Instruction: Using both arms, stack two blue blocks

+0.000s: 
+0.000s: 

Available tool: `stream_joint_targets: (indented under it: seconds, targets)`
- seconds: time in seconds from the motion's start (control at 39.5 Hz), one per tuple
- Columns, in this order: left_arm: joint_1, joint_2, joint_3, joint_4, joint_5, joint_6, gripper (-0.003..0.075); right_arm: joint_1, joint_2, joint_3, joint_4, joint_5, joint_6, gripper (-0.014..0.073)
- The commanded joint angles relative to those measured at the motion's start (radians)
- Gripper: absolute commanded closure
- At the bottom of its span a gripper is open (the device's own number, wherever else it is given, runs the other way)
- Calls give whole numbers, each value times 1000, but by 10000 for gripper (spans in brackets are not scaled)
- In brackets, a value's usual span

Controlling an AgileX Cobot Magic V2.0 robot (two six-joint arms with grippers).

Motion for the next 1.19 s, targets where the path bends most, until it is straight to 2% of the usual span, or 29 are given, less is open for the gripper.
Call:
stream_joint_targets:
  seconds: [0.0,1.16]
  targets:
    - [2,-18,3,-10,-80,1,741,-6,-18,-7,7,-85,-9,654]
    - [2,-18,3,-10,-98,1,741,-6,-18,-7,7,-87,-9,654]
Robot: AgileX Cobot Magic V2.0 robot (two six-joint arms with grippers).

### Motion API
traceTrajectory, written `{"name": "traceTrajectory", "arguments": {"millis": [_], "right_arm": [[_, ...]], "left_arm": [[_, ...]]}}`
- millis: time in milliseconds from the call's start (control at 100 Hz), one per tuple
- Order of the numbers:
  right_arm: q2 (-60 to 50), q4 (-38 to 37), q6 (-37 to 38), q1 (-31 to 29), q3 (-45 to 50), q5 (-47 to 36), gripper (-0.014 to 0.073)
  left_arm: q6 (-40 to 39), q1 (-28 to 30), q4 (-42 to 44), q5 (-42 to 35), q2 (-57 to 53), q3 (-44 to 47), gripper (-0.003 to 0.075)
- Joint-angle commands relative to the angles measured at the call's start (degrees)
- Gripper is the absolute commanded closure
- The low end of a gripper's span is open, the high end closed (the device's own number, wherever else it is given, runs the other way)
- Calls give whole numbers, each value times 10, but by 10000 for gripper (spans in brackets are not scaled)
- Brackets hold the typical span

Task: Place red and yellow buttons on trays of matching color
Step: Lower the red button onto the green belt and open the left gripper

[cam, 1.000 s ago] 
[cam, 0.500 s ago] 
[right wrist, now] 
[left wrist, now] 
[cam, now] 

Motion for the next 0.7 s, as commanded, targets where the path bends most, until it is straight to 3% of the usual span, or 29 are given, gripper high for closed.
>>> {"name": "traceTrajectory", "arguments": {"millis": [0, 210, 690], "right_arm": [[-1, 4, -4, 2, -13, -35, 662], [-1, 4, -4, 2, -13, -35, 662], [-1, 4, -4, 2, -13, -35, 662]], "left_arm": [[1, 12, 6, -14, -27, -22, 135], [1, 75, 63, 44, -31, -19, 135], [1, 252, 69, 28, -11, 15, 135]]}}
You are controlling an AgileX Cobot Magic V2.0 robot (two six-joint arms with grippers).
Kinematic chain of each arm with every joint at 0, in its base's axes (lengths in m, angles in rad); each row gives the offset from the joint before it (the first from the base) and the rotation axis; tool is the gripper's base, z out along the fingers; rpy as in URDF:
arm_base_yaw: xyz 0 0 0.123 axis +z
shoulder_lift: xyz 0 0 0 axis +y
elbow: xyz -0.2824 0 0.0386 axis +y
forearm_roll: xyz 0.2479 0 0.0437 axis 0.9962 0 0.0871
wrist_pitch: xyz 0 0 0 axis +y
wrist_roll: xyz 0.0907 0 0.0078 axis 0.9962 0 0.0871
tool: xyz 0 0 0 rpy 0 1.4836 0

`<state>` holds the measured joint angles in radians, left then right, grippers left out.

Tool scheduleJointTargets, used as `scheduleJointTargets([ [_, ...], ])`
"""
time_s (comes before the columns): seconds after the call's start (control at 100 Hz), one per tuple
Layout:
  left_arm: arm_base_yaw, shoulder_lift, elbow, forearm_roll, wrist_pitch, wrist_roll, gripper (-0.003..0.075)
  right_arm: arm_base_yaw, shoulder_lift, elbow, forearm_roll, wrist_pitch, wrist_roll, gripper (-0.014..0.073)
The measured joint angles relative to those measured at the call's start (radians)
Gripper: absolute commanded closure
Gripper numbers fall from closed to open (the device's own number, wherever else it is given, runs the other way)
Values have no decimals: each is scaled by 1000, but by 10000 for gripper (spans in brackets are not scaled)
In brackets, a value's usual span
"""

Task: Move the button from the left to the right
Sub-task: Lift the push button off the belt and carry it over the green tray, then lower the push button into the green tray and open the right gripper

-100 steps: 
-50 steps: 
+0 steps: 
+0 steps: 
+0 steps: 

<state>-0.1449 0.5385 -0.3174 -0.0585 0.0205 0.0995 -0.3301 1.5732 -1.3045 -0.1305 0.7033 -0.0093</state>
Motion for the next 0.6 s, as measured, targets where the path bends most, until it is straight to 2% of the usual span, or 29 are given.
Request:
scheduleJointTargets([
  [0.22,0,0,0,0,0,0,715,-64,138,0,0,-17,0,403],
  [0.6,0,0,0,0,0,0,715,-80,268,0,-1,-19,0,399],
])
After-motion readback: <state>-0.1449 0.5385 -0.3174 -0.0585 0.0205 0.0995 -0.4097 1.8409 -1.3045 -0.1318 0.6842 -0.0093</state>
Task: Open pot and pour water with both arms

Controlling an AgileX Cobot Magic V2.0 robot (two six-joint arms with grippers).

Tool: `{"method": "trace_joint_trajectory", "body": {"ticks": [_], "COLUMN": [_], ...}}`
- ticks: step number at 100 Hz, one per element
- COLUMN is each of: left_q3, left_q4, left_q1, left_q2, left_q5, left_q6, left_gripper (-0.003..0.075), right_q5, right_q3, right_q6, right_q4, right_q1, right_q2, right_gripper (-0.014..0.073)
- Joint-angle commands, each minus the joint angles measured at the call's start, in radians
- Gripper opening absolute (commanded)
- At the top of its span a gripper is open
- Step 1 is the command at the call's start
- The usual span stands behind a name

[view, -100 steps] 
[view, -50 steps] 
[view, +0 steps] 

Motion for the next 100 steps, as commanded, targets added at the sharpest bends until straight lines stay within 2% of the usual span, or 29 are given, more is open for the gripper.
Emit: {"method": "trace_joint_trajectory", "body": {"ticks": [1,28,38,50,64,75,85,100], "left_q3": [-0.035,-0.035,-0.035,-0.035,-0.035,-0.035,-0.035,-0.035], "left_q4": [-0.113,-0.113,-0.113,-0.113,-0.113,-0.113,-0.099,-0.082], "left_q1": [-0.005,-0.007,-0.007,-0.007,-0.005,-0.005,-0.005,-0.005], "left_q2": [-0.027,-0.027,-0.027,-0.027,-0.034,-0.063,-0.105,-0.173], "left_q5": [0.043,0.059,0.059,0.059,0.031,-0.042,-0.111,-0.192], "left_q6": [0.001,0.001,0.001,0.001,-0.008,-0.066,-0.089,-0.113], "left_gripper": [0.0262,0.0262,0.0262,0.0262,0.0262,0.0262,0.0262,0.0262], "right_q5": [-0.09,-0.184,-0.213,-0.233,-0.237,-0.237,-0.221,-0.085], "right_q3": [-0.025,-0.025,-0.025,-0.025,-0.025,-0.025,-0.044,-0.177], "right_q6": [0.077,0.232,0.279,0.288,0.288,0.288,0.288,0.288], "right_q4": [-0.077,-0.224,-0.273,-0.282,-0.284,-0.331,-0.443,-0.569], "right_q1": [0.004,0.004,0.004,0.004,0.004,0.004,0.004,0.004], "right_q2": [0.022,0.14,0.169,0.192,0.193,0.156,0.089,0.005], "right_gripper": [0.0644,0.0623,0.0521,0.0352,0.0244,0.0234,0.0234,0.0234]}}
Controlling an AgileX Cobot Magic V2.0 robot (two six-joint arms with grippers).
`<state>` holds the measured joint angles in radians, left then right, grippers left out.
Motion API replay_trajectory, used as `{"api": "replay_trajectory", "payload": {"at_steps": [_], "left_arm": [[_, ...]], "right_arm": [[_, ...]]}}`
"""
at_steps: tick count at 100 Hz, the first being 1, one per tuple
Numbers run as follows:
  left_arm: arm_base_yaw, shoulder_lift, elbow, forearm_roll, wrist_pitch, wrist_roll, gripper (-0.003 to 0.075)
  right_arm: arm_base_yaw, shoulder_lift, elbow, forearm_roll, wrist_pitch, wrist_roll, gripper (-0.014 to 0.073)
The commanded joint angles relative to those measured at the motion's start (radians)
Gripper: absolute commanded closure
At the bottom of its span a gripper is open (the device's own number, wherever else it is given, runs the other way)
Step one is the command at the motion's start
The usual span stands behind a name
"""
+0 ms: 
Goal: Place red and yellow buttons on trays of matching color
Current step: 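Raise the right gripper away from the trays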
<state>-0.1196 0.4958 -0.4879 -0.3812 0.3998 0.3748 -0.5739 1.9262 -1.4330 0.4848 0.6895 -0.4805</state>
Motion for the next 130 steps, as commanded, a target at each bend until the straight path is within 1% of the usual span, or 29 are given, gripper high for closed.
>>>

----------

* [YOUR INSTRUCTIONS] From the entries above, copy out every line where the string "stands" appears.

* [RESULT OF THE EXERCISE]
- The usual span stands behind a name
The usual span stands behind a name

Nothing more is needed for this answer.